FWICT, both of your points are actually responses to be point (3).
RE “re: #2”, see: https://en.wikipedia.org/wiki/Value_of_information#Characteristics
RE “re: #3”, my point was that it doesn’t seem like VoI is the correct way for one agent to think about informing ANOTHER agent. You could just look at the change in expected utility for the receiver after updating on some information, but I don’t like that way of defining it.
My (admittedly hazy) recollection of our last conversation is that your concerns were that “value agnostic, low impact, and still does stuff” is impossible. Can you expand on what you mean by value agnostic here, and why you think we can’t even have that and low impact?
This is based more on experience than on a full formal argument (yet). Take an AI that, according to our preferences, is low impact and still does stuff. Then there is a utility function U for which that “does stuff” is the single worst and highest impact thing the AI could have done (you just trivially define a U that only cares about that “stuff”).
Now, that’s a contrived case, but my experience is that problems like that come up all the time in low impact research, and that we really need to include—explicitly or implicitly—a lot of our values/preferences directly, in order to have something that satisfies low impact.
This seems to prove too much; the same argument proves friendly behavior can’t exist ever, or that including our preferences directly is (literally) impossible. The argument doesn’t show that that utility has to be important to / considered by the impact measure.
Plus, low impact doesn’t have to be robust to adversarially chosen input attainable utilities—we get to choose them. Just choose the “am I activated” indicator utility and AUP seems to do fine, modulo open questions raised in the post and comments.
? I don’t see that.
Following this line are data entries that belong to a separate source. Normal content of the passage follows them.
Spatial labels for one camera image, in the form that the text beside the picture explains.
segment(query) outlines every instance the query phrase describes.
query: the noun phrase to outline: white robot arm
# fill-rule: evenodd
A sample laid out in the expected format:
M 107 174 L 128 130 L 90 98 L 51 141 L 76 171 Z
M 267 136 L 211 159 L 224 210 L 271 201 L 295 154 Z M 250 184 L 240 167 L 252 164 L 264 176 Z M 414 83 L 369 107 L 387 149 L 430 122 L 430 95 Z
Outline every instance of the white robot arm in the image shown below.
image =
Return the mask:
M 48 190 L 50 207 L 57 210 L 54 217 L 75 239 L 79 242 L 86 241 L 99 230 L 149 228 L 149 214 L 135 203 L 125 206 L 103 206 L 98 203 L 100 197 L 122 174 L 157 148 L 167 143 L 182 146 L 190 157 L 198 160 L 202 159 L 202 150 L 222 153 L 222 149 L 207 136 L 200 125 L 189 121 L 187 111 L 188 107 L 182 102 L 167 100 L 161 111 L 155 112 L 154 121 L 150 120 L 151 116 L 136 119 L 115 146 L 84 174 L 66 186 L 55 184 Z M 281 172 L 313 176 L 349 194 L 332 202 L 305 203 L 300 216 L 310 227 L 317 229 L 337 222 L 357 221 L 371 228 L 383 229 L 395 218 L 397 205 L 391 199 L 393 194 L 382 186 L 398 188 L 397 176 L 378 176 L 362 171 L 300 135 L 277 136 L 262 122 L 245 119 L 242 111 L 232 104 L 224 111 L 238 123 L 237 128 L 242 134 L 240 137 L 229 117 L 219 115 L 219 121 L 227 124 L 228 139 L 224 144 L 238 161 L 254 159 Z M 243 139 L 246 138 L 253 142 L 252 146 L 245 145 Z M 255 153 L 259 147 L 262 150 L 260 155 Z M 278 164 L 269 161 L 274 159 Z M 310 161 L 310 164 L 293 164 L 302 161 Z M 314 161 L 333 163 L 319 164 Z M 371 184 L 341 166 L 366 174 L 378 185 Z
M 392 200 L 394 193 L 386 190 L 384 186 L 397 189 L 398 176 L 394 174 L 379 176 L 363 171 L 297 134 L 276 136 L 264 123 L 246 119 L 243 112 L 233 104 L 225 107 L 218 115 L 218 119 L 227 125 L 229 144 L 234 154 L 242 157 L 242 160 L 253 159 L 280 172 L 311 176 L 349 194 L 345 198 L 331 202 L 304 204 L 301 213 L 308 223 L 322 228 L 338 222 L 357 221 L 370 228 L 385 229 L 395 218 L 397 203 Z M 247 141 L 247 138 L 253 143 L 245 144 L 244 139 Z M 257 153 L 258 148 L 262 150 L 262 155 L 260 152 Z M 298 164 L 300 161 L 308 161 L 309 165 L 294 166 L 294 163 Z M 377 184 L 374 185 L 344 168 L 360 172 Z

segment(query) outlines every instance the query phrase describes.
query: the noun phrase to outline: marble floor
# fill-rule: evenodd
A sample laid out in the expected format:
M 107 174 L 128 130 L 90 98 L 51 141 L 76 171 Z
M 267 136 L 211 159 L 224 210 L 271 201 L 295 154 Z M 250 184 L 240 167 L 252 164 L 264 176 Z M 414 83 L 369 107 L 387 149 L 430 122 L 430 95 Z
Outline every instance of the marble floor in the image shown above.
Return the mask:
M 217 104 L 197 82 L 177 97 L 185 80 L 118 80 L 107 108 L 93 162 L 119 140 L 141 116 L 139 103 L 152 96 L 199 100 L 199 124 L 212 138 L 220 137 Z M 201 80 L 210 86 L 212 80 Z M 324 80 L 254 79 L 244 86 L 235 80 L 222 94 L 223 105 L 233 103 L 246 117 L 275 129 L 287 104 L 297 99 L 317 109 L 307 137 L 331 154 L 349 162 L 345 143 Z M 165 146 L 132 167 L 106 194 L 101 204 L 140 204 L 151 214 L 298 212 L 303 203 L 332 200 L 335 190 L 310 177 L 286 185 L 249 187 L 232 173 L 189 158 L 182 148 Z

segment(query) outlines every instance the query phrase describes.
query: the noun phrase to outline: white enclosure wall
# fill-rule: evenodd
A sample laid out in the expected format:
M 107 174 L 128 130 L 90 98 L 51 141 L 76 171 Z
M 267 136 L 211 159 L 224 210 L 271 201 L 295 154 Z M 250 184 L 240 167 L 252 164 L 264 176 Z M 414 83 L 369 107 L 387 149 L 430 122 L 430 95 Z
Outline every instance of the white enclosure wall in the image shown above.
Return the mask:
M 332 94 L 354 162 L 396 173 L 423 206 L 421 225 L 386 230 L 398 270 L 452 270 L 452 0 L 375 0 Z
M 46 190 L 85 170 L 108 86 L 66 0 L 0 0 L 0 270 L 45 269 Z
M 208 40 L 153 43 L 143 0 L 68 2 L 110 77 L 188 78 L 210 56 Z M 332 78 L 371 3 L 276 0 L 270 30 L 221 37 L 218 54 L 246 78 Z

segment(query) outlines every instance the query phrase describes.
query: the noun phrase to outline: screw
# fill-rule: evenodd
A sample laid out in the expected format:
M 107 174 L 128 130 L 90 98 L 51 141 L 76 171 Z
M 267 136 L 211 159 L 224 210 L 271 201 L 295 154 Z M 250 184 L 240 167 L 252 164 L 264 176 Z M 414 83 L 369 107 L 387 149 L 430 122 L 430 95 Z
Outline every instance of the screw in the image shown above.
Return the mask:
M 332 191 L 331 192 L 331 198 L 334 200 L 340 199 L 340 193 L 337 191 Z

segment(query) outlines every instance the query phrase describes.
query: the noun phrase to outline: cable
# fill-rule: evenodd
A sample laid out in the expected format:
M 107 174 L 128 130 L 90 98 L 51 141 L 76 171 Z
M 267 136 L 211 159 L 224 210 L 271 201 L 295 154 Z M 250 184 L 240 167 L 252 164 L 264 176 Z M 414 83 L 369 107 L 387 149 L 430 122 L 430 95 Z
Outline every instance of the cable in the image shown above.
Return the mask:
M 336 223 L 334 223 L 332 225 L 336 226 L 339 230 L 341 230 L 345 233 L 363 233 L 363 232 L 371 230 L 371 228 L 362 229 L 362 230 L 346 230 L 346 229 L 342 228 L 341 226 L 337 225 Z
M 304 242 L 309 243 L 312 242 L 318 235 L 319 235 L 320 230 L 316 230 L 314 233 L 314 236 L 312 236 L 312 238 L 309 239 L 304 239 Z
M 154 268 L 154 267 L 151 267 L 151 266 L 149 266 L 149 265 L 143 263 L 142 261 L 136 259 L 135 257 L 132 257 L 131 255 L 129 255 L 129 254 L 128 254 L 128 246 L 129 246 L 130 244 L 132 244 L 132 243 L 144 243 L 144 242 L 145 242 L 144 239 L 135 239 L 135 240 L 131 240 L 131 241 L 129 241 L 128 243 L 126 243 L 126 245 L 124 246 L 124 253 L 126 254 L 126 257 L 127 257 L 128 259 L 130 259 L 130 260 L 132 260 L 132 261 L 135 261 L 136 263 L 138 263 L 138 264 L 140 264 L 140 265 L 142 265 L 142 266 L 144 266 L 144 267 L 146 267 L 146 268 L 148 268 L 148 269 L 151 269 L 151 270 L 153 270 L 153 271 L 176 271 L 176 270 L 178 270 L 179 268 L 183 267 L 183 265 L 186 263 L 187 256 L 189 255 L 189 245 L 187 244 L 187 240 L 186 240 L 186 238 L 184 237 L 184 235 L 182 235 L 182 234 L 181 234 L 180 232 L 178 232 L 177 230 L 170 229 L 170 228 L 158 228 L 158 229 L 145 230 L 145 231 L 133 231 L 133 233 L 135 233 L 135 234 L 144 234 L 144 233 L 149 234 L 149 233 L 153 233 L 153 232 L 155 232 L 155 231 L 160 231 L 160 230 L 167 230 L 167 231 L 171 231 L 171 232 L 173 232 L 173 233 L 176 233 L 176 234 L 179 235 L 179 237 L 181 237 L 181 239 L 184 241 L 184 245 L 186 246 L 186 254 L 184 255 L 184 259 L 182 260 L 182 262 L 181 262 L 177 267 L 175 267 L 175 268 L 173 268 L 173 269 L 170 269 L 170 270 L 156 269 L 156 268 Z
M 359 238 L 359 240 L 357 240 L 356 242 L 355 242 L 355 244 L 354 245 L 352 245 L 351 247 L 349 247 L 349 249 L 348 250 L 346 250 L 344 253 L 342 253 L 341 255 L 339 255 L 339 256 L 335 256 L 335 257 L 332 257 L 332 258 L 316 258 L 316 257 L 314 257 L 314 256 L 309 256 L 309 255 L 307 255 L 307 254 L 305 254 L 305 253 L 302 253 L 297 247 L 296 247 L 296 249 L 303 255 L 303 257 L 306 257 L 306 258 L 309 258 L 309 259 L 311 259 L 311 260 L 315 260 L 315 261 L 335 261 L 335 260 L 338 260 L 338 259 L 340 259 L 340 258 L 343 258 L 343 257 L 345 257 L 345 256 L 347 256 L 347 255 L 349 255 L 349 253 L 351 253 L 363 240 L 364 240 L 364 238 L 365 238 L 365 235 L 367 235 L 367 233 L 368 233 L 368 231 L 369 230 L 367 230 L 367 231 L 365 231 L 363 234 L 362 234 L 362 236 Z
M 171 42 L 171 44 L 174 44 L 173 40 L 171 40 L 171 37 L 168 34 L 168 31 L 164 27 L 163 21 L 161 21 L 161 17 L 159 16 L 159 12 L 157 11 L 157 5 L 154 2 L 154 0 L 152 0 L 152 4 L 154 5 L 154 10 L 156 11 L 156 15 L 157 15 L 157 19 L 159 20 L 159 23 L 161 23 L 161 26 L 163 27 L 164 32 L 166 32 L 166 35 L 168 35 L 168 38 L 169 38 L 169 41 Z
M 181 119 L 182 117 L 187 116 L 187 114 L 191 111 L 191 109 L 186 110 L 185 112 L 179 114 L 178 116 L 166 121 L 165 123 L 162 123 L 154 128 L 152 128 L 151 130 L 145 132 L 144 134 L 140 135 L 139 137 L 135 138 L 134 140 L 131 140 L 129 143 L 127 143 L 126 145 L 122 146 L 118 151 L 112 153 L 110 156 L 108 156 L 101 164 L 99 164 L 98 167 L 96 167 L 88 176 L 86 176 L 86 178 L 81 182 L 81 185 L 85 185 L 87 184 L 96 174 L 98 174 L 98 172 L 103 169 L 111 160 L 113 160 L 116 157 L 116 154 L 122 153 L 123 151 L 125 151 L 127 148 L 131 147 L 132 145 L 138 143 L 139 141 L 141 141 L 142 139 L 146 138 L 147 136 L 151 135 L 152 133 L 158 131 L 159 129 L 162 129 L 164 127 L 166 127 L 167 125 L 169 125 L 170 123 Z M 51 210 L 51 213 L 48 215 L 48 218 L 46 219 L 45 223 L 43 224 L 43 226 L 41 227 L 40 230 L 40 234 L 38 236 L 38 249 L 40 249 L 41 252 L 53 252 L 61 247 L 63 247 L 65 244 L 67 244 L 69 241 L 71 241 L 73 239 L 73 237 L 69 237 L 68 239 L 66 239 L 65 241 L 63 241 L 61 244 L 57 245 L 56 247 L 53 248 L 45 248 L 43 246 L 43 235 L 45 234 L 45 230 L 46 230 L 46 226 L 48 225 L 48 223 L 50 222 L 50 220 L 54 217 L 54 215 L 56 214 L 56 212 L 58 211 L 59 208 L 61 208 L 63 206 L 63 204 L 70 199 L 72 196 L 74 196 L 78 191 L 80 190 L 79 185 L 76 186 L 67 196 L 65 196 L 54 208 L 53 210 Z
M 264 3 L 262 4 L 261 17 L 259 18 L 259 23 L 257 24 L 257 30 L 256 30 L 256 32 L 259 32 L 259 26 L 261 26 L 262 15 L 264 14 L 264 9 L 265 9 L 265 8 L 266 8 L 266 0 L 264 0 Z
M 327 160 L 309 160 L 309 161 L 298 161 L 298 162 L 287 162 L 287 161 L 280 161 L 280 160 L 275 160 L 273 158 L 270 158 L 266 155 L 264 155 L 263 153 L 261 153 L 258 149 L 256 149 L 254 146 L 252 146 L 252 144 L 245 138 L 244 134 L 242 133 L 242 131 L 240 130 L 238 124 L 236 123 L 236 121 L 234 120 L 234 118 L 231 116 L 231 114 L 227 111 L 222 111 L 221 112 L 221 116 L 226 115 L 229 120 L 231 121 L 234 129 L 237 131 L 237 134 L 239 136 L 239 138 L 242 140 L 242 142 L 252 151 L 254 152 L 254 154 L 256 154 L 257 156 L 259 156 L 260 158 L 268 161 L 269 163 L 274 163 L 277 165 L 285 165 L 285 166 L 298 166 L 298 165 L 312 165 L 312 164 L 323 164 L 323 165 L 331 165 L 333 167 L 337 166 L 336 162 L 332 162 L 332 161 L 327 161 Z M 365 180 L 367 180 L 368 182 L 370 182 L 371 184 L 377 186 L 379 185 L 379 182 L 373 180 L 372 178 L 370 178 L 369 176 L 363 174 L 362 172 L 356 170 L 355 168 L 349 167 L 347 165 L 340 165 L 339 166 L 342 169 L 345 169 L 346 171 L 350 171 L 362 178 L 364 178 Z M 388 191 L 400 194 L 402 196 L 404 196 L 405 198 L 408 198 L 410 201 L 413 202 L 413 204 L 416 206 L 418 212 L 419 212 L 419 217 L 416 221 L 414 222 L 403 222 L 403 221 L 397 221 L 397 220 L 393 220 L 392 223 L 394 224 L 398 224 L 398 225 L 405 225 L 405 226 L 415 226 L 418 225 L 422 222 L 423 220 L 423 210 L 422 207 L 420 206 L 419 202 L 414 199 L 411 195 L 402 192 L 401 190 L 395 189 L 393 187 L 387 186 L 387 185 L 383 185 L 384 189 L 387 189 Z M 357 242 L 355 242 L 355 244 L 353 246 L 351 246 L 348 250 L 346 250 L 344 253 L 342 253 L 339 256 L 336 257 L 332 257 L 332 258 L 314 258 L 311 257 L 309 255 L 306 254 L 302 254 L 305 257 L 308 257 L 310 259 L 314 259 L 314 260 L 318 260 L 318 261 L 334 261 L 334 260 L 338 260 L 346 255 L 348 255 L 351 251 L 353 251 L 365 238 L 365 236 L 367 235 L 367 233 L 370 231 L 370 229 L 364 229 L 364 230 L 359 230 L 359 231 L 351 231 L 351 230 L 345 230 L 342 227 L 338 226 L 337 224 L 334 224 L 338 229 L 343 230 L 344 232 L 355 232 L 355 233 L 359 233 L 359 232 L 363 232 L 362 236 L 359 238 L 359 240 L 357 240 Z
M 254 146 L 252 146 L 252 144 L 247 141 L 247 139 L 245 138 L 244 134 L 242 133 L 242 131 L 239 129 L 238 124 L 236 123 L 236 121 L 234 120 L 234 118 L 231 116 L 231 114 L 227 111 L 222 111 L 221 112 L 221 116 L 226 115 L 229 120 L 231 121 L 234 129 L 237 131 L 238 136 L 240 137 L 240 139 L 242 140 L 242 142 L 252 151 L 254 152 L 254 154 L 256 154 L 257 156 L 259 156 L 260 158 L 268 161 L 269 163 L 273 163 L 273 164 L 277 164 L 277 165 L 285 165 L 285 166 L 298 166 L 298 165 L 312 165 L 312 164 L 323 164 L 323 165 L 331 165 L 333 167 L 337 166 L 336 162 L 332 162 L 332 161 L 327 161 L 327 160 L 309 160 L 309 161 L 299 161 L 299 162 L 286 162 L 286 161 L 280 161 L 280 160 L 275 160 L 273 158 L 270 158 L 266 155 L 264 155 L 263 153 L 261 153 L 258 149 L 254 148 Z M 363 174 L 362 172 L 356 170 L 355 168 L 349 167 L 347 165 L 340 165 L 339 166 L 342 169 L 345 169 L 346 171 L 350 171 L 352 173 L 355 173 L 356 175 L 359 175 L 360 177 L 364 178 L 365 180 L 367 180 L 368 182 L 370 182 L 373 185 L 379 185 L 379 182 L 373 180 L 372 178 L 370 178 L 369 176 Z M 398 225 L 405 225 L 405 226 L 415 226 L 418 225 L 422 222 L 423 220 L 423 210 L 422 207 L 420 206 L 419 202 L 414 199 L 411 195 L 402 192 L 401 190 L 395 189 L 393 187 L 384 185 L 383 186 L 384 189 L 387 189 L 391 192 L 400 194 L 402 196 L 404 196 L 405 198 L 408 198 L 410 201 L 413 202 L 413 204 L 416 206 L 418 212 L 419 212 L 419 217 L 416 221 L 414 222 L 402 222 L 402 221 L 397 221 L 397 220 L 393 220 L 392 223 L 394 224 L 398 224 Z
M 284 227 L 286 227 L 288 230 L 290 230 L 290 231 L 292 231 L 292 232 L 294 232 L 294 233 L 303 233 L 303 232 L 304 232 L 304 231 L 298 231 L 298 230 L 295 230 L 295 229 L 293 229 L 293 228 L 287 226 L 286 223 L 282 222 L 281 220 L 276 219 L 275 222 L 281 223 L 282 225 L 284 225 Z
What’s the argument?
(If you want to say that we can’t define friendly behaviour without using our values, then I would agree ^_^ but I think you’re trying to argue something else).
Take a friendly AI that does stuff. Then there is a utility function for which that “does stuff” is the single worst thing the AI could have done.
The fact that no course of action is universally friendly doesn’t mean it can’t be friendly for us.
As I understand it, the impact version of this argument is flawed in the same way (but less blatantly so): something being high impact according to a contrived utility function doesn’t mean we can’t induce behavior that is, with high probability, low impact for the vast majority of reasonable utility functions.
Indeed, by “friendly AI” I meant “an AI friendly for us”. So yes, I was showing a contrived example of an AI that was friendly, and low impact, from our perspective, but that was not, as you said, universally friendly (or universally low impact).
In my experience so far, we need to include our values, in part, to define “reasonable” utility functions.
It seems that an extremely broad set of input attainable functions suffice to capture the “reasonable“ functions with respect to which we want to be low impact. For example, “remaining on”, “reward linear in how many blue pixels are observed each time step”, etc. All thanks to instrumental convergence and opportunity cost.
Even zero impact AI which is limited to pure observation may be not acceptable for many people (not everybody wants his-her sex life to be recorded and analysed).
If the AI isn’t just fed all the data by default (ie via a camera already at the opportune location), taking steps to observe is (AUP-)impactful. I think you’re right that agents with small impact allowances can still violate values.